Your assignment: Each line of the listing that includes the string "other" is to be identified and copied.

Entries shown:
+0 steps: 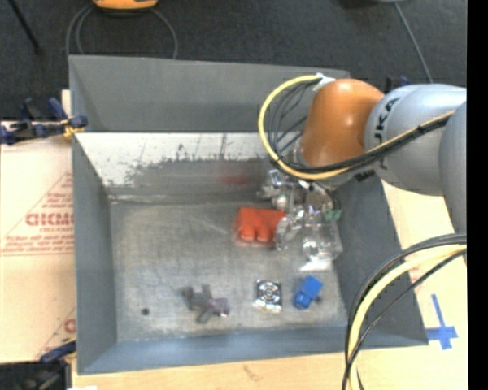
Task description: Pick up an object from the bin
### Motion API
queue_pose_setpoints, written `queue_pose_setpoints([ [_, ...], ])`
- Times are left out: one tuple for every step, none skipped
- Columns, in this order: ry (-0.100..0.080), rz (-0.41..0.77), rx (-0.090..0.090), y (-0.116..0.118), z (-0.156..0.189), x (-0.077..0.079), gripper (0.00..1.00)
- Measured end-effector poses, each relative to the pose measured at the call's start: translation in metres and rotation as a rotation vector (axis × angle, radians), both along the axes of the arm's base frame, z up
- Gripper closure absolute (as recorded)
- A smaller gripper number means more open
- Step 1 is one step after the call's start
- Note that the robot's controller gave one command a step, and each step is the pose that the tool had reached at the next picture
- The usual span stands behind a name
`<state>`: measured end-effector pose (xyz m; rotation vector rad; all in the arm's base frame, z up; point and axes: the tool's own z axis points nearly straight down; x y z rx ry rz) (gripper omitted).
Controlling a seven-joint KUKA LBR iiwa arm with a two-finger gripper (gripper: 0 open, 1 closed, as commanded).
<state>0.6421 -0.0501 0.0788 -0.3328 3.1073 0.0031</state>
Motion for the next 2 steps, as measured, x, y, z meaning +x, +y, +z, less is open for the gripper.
queue_pose_setpoints([
  [-0.003, -0.001, -0.002, 0.000, -0.002, 0.000, 1.00],
  [0.011, 0.440, -0.006, 0.008, 0.175, -0.029, 1.00],
])
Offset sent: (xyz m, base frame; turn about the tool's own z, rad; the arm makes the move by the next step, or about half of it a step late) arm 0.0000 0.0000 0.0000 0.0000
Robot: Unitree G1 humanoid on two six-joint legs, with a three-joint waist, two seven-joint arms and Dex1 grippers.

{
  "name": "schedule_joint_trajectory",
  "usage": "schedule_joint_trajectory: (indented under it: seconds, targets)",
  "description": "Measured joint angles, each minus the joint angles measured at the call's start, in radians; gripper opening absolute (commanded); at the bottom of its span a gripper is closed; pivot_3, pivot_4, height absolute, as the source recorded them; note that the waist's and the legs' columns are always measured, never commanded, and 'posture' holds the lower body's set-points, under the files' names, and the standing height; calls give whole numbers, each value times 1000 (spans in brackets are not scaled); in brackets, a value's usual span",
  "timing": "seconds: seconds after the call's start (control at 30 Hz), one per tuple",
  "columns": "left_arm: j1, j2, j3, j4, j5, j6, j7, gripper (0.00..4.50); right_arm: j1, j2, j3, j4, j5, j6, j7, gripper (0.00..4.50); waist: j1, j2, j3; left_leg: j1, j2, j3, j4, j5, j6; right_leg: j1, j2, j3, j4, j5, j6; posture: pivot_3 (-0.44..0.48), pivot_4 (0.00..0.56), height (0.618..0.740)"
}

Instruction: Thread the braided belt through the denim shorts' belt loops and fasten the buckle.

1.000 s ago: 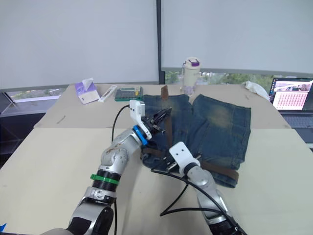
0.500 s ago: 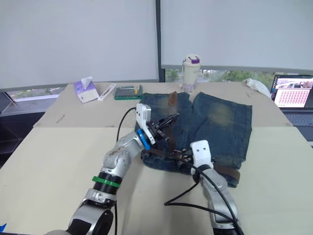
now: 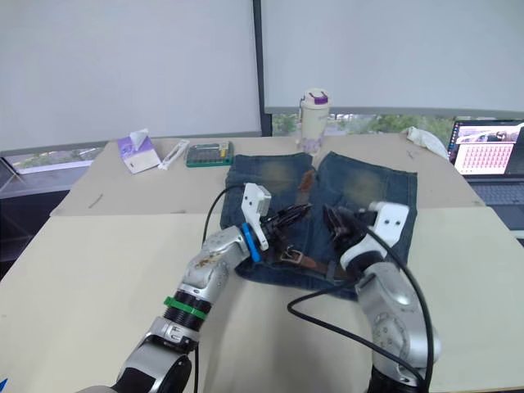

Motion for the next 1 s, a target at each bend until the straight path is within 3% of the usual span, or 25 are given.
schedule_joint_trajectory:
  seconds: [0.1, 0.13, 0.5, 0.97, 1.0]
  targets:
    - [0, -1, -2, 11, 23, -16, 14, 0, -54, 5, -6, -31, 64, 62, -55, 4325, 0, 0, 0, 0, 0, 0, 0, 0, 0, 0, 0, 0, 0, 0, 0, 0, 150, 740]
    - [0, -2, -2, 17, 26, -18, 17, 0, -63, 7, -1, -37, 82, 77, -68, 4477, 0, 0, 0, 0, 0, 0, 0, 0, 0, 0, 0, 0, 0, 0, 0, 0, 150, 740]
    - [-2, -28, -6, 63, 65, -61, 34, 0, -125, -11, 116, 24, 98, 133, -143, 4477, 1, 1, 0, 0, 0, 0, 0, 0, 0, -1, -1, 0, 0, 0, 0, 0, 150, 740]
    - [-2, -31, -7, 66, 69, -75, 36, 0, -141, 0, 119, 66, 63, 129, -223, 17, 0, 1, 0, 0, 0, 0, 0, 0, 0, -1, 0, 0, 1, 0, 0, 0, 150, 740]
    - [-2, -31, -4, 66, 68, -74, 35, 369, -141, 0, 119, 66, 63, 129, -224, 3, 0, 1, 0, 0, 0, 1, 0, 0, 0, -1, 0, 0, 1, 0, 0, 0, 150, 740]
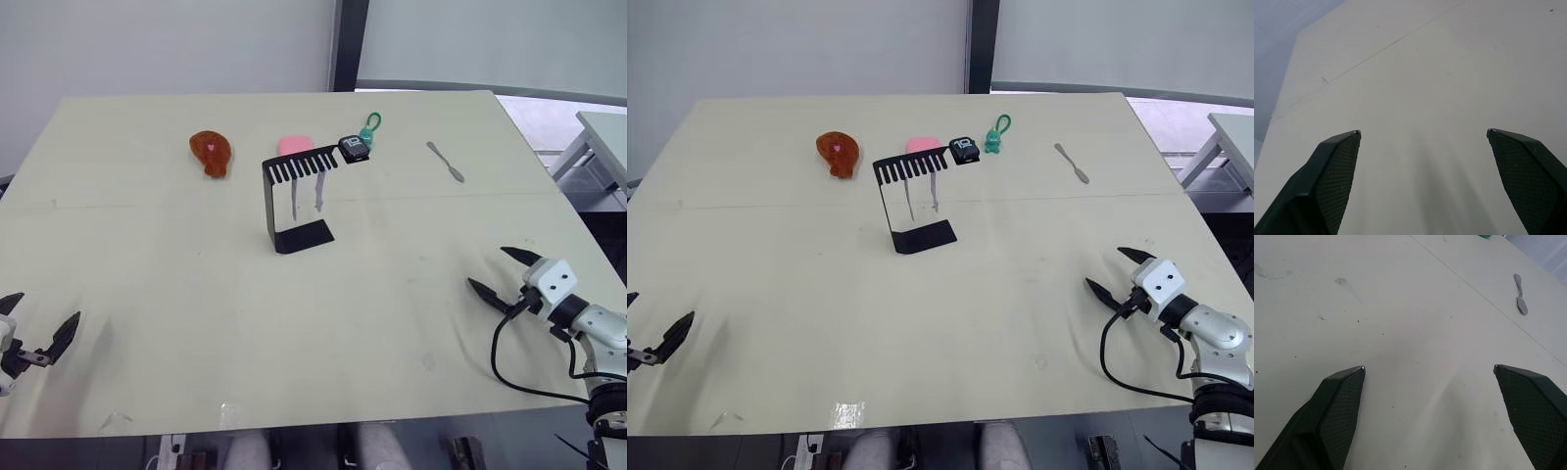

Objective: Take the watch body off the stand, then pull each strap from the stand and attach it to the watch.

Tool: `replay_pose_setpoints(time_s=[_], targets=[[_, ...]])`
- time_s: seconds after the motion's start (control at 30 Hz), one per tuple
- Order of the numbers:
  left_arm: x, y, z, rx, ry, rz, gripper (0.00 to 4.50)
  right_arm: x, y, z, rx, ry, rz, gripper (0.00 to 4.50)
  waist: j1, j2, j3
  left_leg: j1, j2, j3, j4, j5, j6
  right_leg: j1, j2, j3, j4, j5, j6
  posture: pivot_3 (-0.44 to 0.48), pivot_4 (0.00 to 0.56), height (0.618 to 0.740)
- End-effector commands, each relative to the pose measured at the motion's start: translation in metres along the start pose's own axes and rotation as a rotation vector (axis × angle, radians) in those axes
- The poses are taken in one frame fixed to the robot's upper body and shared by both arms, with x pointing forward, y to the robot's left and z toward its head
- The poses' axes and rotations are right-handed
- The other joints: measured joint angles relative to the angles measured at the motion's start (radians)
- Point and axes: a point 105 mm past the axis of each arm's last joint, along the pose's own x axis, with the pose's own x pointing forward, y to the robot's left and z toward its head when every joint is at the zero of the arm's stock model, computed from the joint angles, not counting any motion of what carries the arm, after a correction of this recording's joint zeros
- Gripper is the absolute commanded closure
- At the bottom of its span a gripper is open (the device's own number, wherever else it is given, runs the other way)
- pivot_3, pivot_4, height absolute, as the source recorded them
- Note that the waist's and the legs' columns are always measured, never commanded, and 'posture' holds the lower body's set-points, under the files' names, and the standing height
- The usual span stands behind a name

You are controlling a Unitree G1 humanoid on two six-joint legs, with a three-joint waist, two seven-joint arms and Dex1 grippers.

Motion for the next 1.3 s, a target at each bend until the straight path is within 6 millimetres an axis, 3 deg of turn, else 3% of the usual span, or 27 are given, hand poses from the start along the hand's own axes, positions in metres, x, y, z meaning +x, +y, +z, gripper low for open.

Task result:
- The other joints: measured joint angles relative to the angles measured at the motion's start (radians)
- At the bottom of its span a gripper is open (the device's own number, wherever else it is given, runs the other way)

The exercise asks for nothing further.